ABSTRACT
Polyploidy is a significant component in the evolution of many taxa, particularly plant groups. However, the mechanisms promoting or preventing initial polyploid establishment in natural populations are often unclear. We develop spatially explicit agent-based simulation models to explore how perennial life history and clonal propagation influence the early stages of polyploid establishment. Our models show that polyploid establishment is unlikely among short-lived plants. Polyploids have increased establishment probability when both diploid and polyploid lifespans are long, especially when unreduced gamete production is non-zero. Further, polyploids that combine sexual and clonal reproduction can establish across a wide range of life history strategies. Polyploid genets containing many, far spreading ramets are most successful, but genets with tightly clumped ramets have similar establishment probability when pollen dispersal is local and rates of self-fertilization are high.
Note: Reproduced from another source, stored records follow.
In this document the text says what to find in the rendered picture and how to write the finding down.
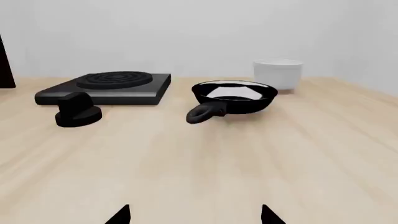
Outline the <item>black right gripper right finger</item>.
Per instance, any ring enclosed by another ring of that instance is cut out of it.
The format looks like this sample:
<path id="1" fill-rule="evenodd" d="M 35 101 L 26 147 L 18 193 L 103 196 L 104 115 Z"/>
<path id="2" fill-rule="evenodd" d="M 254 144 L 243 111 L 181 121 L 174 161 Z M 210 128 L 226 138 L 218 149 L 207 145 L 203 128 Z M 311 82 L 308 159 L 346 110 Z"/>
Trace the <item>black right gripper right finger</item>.
<path id="1" fill-rule="evenodd" d="M 261 210 L 262 224 L 286 224 L 275 212 L 267 205 L 262 205 Z"/>

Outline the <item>dark cabinet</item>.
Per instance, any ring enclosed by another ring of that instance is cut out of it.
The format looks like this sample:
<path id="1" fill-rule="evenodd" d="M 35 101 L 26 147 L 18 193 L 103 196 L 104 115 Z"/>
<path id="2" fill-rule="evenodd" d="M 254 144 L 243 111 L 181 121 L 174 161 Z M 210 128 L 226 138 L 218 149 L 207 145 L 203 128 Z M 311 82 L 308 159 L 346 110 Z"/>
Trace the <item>dark cabinet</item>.
<path id="1" fill-rule="evenodd" d="M 16 84 L 12 76 L 7 54 L 0 36 L 0 89 L 12 89 Z"/>

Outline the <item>white bowl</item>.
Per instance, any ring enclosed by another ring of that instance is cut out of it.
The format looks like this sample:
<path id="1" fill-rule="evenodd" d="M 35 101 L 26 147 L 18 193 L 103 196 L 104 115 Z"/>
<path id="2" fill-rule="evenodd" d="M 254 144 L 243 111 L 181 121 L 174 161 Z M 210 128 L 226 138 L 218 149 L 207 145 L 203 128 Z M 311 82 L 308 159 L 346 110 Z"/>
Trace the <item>white bowl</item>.
<path id="1" fill-rule="evenodd" d="M 253 61 L 254 81 L 277 90 L 293 90 L 302 77 L 301 61 L 265 58 Z"/>

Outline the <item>black frying pan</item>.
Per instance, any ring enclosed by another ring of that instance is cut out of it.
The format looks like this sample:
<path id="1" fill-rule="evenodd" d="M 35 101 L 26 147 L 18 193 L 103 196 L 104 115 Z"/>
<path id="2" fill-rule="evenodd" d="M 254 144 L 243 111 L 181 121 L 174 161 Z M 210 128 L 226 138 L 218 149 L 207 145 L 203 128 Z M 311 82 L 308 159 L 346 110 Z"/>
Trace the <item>black frying pan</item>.
<path id="1" fill-rule="evenodd" d="M 227 114 L 257 113 L 267 108 L 278 95 L 269 85 L 242 80 L 213 80 L 192 86 L 199 105 L 186 115 L 189 124 L 203 123 Z"/>

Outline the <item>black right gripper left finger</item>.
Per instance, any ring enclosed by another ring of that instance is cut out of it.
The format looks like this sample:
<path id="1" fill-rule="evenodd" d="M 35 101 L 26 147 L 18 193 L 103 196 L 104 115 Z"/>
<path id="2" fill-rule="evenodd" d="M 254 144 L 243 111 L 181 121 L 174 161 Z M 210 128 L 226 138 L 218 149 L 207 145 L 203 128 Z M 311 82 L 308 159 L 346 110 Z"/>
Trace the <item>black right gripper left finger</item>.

Clonal architecture has a substantial impact on the spatial structure of the mixed cytotype population during establishment; altering patterns of mating within or between cytotypes, the mechanisms through which polyploid establishment proceeds, and the final composition of the polyploid population after successful establishment. Overall, our findings provide insight into the complex relationship between polyploidy, perenniality, and clonal reproduction, and offer testable predictions for future empirical work.
Competing Interest Statement
The authors have declared no competing interest.